The Obama administration is pushing schools to admit more minority students to advanced classes. Photo: Charles Dharapak/AP
Expanding access to Advanced Placement classes is good policy, even if some students aren’t quite ready for the challenge, argues Washington Post columnist Jay Mathews. But he gave space in his column to two high achievers who charge schools are ruining AP courses by pushing in unprepared students
Daniel Guth, now at Cal Tech, and Jacqueline Stomski, now at the University of Maryland, took many AP classes at Annapolis High.

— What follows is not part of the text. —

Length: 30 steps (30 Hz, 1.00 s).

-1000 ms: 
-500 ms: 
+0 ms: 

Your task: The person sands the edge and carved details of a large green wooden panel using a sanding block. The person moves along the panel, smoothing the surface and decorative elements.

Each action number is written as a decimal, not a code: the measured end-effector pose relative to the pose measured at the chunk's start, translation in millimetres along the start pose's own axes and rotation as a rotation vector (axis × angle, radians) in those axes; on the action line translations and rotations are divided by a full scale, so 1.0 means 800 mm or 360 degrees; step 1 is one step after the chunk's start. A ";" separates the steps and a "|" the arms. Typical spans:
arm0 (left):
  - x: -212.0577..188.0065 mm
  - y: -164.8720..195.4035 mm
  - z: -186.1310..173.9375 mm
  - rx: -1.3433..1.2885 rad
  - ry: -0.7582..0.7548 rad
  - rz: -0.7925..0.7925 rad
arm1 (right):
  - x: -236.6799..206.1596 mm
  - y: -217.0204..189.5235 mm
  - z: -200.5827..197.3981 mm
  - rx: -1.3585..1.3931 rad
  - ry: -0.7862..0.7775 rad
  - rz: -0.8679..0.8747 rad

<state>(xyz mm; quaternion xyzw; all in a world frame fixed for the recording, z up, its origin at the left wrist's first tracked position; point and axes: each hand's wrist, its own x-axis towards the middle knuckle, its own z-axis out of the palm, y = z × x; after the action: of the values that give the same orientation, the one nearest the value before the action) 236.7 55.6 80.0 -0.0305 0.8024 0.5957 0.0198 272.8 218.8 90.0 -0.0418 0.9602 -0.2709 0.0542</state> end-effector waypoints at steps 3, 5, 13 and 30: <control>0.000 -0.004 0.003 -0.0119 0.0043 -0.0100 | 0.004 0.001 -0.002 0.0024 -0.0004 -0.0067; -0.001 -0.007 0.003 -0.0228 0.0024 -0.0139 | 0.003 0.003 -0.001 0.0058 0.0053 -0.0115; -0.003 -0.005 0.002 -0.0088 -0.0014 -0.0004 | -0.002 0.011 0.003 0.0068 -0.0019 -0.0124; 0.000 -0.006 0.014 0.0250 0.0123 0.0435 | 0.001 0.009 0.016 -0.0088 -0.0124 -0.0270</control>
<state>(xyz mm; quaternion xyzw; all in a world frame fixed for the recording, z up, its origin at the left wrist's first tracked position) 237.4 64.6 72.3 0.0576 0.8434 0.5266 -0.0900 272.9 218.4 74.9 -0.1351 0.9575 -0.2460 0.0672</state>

“The students who signed up for the AP classes by choice were not challenged to the degree to which they should have been, because the instructors were consumed with catching up the less-prepared students,” Stomski told me. Guth said he thought the less-ready students “are worse off and everyone else suffers from a reduced learning environment.”
Annapolis High ranks in the top 2 percent on the Washington Post’s list of America’s Most Challenging High School, which Mathews invented. It ranks schools by participation in AP, International Baccalaureate and Cambridge tests, not by how well participants score.
Stomski and Guth say “their school shoved so many students into those courses and made them take the tests just to look good on the list,” writes Mathews.
Guth said when he took the two AP calculus courses, AB and BC, simultaneously “most of the time was spent reviewing precalculus to get students up to speed. For the actual calculus topics, the grading had to be such that students who didn’t learn calculus . . . still passed.”
That meant, Guth said, that he didn’t get the challenge he desired: “I was placed in Caltech’s remedial math class because I didn’t understand basic calculus enough from this class.”
When districts open AP to everyone, the passing rate typically falls, but the number of students who succeed goes up, writes Mathews.
In 1997, when (Annapolis High) restricted access to AP, as most U.S. schools still do, it had a 79 percent passing rate on AP exams and a total of 150 passed exams. Last year, it had a 34 percent passing rate on AP, and a 77 percent passing rate on IB, but it also had 599 AP and IB exams with passing scores.
In 2006, the percentage of graduating seniors with at least one passing grade on an AP exam was 21 percent. Last year it was 54 percent.
“Even students who have struggled in those programs tell me years later that the experience made college easier,” concludes Mathews.